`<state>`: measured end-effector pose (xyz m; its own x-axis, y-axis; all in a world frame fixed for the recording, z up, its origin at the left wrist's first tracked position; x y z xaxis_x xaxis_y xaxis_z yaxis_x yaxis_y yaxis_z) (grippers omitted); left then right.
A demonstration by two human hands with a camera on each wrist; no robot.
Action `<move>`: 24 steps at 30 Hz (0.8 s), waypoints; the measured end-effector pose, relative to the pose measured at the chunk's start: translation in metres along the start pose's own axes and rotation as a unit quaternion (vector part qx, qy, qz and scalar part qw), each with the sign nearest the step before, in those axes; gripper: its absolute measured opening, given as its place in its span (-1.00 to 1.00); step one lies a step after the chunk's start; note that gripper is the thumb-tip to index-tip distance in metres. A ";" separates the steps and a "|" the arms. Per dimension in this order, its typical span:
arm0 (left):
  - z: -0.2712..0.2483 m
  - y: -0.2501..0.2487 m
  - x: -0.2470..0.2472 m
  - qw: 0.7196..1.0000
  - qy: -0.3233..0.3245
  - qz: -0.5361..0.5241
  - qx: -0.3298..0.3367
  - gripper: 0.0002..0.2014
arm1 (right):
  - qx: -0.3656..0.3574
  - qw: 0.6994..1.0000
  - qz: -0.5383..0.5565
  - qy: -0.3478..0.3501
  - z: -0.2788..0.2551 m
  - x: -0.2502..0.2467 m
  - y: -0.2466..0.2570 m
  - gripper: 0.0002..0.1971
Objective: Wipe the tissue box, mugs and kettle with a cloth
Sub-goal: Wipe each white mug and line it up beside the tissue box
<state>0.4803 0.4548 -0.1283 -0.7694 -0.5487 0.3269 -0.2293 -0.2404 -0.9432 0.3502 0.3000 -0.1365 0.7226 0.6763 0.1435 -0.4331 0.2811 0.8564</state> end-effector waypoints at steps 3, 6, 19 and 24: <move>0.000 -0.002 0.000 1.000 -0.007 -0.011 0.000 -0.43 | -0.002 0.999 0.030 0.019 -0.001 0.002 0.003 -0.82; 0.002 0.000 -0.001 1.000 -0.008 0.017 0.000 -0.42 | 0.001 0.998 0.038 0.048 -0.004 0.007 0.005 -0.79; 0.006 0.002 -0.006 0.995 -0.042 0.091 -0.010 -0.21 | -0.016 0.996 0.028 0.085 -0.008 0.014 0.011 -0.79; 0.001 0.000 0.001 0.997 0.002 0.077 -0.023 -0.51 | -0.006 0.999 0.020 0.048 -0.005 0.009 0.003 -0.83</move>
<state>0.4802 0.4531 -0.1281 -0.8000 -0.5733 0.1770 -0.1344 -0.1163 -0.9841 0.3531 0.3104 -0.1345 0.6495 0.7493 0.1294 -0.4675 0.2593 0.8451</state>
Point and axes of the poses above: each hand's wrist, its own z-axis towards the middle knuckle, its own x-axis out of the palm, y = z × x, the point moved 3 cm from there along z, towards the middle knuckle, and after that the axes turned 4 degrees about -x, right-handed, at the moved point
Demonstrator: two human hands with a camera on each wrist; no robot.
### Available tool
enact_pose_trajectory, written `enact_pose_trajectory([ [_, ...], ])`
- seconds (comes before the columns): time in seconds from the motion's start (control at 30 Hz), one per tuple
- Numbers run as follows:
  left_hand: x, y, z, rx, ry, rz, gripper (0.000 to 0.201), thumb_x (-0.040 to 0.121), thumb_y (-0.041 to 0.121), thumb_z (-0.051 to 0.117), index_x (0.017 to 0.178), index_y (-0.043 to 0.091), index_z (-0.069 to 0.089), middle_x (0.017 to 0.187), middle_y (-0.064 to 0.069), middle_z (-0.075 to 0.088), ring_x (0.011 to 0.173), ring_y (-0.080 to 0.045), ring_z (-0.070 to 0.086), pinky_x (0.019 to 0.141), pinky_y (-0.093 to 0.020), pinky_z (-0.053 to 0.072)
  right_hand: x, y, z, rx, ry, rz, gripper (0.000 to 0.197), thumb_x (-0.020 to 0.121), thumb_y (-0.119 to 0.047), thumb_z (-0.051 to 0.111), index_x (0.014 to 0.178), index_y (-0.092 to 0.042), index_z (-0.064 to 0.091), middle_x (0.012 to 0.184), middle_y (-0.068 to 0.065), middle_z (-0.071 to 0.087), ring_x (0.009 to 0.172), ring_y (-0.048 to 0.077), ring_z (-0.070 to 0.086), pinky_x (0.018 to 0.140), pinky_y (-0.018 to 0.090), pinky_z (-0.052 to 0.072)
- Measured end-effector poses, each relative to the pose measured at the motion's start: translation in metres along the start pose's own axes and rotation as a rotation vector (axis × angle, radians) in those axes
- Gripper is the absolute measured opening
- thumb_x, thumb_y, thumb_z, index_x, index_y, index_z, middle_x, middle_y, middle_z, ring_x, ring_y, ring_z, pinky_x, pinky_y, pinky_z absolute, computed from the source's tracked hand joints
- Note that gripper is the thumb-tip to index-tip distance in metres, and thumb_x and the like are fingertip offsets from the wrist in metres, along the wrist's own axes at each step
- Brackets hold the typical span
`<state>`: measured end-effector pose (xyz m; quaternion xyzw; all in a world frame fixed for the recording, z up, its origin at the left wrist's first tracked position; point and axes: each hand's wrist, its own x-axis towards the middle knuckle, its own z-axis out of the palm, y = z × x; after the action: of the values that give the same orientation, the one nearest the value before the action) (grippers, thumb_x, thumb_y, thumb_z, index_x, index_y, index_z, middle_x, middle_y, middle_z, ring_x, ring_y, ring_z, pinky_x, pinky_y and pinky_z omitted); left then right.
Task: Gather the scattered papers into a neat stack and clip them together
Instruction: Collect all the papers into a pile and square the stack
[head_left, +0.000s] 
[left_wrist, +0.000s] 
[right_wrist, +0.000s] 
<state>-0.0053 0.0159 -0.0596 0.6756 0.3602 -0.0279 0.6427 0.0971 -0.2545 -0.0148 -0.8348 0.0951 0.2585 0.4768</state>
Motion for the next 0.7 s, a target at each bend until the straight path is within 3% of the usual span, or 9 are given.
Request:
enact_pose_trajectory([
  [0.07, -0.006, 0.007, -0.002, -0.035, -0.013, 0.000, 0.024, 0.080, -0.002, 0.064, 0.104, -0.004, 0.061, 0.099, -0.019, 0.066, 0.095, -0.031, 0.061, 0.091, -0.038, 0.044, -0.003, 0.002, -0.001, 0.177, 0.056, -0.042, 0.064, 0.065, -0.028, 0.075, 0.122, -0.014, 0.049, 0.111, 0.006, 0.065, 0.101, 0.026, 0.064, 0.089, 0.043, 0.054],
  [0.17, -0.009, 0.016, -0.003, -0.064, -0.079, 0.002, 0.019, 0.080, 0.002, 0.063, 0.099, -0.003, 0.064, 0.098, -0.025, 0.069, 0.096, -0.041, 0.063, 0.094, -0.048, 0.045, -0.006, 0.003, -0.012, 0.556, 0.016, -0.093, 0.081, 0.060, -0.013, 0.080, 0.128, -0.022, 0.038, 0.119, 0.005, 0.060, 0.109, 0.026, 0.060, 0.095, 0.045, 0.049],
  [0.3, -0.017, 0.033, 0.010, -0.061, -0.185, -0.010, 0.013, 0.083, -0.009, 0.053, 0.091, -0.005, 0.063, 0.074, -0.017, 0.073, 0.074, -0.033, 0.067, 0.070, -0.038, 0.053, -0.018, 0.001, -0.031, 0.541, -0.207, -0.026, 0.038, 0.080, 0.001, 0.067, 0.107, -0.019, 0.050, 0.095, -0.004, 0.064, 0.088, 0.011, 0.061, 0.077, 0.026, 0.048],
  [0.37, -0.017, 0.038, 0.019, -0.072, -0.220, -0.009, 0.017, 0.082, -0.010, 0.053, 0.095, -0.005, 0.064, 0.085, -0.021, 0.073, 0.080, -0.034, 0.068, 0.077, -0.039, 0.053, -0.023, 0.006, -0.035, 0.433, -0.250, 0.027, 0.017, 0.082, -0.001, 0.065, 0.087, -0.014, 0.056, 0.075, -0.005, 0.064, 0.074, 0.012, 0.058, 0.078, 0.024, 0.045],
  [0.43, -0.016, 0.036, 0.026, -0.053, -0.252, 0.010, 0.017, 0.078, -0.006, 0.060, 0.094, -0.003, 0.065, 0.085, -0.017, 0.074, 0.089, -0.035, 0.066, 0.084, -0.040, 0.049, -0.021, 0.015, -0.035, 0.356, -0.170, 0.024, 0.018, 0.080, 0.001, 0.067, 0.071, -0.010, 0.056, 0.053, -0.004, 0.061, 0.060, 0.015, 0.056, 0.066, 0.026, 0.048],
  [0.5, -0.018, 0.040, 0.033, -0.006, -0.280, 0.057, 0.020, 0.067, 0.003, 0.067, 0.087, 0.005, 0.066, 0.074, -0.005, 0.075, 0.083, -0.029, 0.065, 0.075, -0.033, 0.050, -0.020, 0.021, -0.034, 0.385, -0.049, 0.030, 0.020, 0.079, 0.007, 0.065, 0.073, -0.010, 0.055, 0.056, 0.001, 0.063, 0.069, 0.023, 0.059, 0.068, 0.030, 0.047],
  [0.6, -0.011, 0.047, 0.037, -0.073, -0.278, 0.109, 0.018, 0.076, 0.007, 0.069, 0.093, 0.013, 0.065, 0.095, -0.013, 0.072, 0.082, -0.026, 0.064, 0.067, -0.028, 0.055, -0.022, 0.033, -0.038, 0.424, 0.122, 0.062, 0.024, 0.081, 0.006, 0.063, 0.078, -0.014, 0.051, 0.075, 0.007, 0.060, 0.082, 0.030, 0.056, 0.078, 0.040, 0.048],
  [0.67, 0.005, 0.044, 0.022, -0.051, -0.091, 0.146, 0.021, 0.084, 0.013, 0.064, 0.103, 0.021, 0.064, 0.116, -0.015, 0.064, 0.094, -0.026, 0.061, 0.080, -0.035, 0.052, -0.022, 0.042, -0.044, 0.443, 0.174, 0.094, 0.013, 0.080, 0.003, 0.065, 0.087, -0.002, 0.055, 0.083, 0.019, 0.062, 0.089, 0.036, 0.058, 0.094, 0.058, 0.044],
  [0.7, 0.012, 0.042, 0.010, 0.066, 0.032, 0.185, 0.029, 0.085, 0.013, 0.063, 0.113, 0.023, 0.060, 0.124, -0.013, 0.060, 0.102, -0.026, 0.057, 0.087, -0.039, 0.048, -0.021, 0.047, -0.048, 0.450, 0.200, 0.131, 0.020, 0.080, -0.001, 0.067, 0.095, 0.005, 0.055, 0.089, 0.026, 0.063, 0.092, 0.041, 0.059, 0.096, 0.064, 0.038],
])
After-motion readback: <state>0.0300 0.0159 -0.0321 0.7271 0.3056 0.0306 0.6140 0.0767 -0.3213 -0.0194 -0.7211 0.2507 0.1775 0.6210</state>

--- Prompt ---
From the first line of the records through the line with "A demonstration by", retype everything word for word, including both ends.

--- The completed task ---
`<state>`: measured end-effector pose (xyz m; its own x-axis, y-axis; all in a world frame fixed for the recording, z up, its origin at the left wrist's first tracked position; x y z xaxis_x xaxis_y xaxis_z yaxis_x yaxis_y yaxis_z) (grippers omitted); left then right.
A demonstration by two human hands with a camera on each wrist; no robot.

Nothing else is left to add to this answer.